### THE PROBLEM
Copy all lines of the listing that include the string "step".

### WORKING DATA
----

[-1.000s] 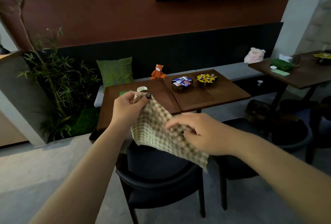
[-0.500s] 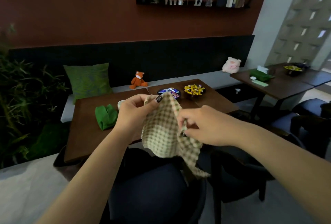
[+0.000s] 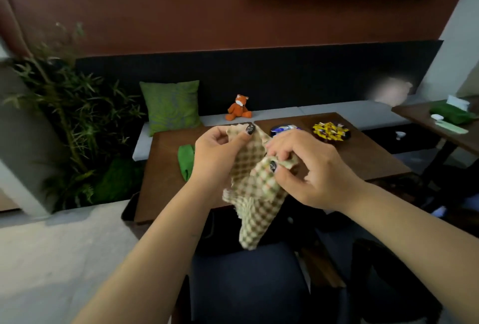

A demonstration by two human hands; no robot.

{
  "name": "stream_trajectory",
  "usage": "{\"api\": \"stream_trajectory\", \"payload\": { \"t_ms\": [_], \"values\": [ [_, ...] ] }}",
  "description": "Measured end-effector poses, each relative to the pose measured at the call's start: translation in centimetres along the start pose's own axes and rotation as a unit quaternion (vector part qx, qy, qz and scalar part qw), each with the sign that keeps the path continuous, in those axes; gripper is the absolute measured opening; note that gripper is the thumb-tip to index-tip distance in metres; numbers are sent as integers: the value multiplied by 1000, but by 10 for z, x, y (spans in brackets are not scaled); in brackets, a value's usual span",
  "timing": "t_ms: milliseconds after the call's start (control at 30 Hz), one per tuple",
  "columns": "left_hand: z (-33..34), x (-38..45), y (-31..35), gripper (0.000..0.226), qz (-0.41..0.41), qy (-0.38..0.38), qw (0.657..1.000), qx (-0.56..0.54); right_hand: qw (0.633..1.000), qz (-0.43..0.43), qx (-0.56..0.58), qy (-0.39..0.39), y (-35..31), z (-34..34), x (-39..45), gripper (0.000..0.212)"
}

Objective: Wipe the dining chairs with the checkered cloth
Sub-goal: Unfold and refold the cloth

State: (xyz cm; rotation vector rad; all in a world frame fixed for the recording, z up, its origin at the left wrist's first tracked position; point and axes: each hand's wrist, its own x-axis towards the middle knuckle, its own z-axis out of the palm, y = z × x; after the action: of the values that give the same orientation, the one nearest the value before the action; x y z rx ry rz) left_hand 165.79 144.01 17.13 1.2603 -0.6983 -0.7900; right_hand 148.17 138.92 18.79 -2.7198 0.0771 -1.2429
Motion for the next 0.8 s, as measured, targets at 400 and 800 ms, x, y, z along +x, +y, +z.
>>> {"api": "stream_trajectory", "payload": {
  "t_ms": [400, 800],
  "values": [
    [-2, -1, 19, 9, 136, -56, 989, -20, 983, 14, 152, 106, 47, 9, 31, 11],
    [51, 9, 10, 21, 143, -85, 980, 108, 946, 177, 265, 52, 108, -20, 7, 14]
  ]
}}
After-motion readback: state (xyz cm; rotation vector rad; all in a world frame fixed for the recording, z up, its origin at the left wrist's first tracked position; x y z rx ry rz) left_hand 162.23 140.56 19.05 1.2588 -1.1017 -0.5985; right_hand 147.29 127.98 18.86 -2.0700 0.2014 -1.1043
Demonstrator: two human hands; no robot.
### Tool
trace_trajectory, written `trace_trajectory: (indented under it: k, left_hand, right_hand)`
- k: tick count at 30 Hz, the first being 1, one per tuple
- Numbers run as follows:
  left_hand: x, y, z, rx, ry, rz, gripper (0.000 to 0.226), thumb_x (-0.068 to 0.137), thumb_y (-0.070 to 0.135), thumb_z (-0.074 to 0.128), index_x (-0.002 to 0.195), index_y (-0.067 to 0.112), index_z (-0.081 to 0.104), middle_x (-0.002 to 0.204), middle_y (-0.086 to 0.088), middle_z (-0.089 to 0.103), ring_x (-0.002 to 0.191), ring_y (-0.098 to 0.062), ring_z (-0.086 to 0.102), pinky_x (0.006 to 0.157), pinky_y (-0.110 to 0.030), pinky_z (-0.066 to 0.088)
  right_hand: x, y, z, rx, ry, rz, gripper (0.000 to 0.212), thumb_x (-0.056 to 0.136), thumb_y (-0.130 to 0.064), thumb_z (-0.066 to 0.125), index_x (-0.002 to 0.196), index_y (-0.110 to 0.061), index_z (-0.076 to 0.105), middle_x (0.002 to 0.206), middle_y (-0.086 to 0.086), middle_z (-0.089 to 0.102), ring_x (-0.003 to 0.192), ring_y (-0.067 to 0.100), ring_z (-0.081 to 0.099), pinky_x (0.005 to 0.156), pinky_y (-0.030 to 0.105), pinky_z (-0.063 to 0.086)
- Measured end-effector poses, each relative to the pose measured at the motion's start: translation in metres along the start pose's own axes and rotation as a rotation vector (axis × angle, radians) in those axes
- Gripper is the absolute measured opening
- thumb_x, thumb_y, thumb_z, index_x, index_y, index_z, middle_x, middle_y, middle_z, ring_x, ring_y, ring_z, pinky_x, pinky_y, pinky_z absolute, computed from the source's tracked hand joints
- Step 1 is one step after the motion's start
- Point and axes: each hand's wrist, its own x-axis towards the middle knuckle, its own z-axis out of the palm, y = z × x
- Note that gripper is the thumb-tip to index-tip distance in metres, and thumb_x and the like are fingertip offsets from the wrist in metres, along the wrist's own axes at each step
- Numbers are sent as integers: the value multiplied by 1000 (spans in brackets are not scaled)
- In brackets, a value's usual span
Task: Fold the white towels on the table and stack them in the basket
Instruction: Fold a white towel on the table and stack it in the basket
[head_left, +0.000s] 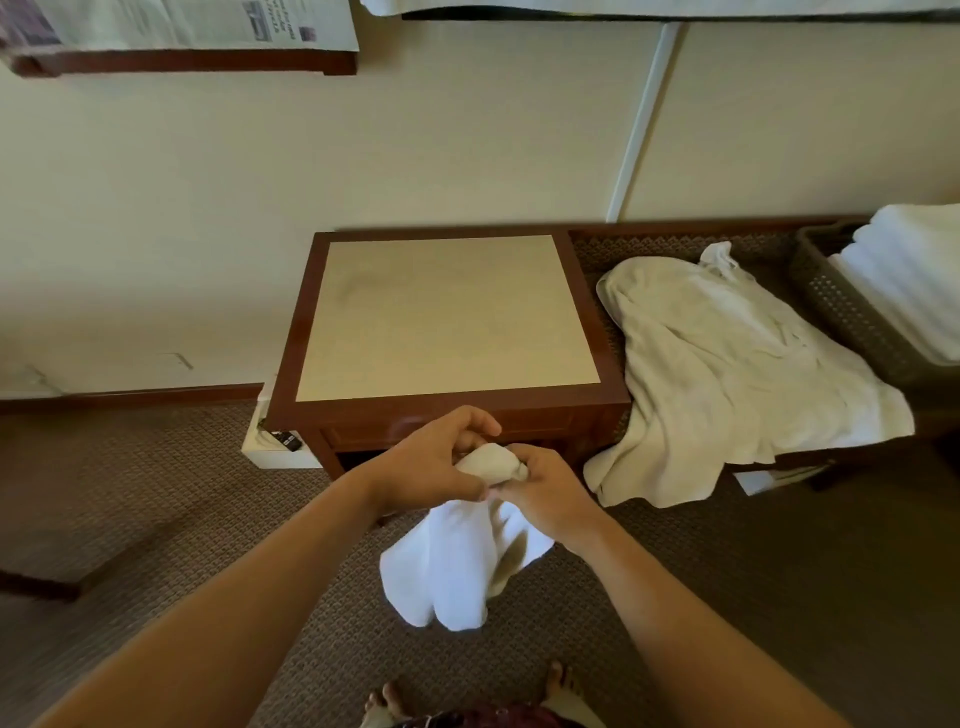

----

### TASK SOLUTION
- Step 1 is one step after the motion's start
- Note that gripper is the thumb-tip to index-tip distance in metres, and thumb_x and the like are fingertip offsets from the wrist in metres, along the wrist's own axes at each step

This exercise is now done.